Excerpts from a dataset:
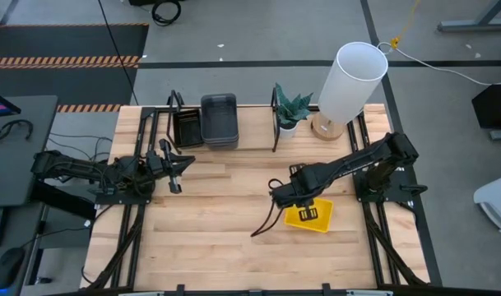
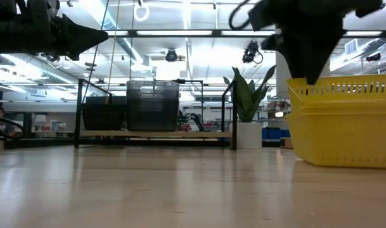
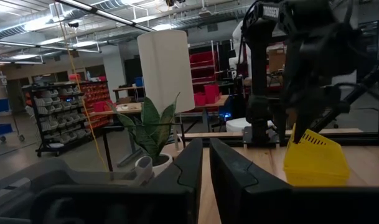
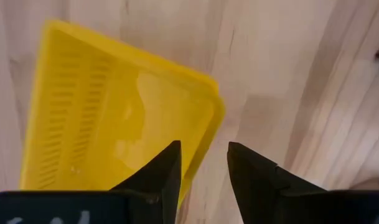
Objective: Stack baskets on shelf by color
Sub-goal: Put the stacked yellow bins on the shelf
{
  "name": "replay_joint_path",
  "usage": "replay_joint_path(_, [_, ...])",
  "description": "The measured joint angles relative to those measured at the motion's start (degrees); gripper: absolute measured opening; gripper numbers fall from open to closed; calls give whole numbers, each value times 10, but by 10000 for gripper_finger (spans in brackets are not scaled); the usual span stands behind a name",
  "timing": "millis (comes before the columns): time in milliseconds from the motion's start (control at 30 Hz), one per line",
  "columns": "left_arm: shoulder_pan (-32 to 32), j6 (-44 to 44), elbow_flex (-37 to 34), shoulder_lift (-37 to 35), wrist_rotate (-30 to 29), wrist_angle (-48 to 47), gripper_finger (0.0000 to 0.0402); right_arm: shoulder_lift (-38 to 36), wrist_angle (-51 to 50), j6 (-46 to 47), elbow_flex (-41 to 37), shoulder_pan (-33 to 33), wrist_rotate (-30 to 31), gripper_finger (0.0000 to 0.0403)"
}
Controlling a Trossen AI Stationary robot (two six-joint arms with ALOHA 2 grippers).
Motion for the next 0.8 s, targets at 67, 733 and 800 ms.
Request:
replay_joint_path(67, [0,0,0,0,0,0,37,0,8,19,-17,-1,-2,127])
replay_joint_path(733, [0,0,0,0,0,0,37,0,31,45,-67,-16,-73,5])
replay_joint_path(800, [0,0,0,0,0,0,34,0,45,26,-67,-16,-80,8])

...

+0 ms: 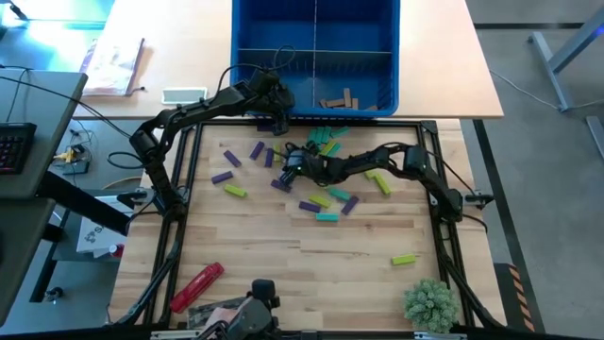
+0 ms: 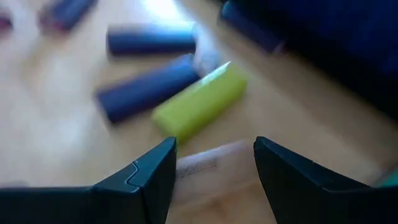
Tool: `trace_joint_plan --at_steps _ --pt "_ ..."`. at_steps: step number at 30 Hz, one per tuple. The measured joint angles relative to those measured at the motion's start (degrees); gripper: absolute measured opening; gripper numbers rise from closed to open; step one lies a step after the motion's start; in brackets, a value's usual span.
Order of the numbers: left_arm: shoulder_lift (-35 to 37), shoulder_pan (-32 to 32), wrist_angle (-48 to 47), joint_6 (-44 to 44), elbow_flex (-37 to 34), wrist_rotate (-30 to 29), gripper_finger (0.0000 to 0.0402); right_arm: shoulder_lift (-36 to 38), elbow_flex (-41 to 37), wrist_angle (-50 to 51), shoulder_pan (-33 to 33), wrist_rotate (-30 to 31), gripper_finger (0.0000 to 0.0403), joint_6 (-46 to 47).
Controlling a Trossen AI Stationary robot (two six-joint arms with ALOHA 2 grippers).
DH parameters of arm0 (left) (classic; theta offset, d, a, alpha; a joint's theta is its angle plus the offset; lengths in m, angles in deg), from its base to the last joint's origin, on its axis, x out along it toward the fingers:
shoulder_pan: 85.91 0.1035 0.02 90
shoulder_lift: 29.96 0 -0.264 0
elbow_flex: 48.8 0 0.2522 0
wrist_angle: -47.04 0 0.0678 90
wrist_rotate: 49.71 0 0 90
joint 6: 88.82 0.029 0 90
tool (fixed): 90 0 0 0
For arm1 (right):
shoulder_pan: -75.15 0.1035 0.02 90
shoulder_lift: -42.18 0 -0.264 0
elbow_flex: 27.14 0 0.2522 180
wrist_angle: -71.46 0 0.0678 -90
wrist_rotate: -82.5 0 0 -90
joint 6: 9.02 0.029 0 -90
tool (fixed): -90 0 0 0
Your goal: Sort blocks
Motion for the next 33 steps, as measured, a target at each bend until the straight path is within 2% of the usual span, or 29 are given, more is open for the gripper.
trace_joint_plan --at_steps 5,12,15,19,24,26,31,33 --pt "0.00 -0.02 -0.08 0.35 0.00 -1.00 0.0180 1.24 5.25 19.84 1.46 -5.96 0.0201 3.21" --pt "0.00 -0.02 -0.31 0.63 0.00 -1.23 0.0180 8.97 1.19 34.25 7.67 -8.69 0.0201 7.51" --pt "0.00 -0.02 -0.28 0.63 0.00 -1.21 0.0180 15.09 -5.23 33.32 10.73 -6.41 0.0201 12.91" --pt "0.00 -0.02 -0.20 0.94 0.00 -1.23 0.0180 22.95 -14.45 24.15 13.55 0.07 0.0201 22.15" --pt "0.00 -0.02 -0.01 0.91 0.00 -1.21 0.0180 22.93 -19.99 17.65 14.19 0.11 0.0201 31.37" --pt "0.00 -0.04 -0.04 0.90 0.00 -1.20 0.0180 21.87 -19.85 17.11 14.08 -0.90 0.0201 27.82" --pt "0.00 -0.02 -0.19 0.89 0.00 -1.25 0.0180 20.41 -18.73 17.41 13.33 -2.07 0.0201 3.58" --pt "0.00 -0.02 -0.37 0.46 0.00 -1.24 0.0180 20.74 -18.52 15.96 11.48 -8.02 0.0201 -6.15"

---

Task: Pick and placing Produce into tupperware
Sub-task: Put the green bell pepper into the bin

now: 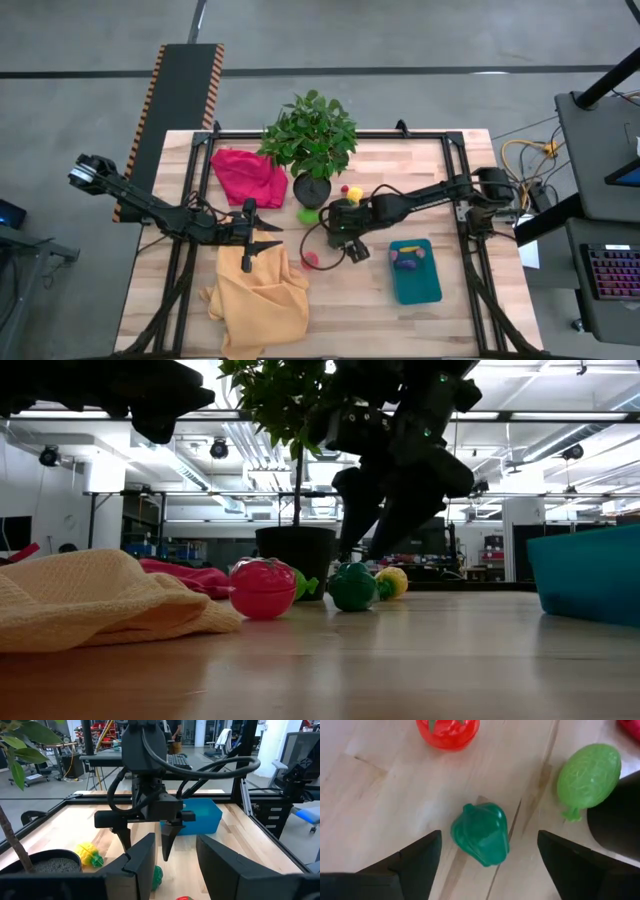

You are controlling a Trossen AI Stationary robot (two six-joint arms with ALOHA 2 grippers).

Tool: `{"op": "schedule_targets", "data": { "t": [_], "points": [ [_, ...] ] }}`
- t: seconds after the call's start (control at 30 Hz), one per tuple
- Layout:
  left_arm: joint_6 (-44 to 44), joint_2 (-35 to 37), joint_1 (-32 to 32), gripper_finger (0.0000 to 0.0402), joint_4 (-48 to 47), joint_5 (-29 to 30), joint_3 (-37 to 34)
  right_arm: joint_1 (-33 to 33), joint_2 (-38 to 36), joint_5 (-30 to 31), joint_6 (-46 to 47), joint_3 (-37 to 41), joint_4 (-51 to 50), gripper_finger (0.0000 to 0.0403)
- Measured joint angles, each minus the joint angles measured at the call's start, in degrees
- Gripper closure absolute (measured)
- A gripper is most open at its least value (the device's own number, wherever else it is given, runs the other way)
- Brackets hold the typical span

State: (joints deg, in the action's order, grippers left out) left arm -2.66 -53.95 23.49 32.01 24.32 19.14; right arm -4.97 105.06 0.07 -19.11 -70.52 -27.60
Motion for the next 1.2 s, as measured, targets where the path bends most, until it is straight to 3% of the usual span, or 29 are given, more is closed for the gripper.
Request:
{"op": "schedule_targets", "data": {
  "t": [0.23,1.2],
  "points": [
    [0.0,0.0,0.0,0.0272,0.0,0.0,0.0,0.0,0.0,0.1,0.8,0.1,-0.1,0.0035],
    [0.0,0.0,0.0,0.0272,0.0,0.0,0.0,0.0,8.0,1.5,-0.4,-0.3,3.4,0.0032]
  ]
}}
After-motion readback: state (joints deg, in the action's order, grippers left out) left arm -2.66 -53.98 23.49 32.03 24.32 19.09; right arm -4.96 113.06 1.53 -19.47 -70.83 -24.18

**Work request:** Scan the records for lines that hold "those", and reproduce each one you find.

**Solution to this task:**
  "description": "The measured joint angles relative to those measured at the motion's start (degrees); gripper: absolute measured opening; gripper numbers fall from open to closed; calls give whole numbers, each value times 10, but by 10000 for gripper_finger (spans in brackets are not scaled); the usual span stands behind a name",
Tool: `trace_joint_plan --at_steps _ --pt "_ ..."`. at_steps: step number at 30 Hz, one per tuple. The measured joint angles relative to those measured at the motion's start (degrees); gripper: absolute measured opening; gripper numbers rise from closed to open; step one lies a step after the motion's start; in brackets, a value's usual span.

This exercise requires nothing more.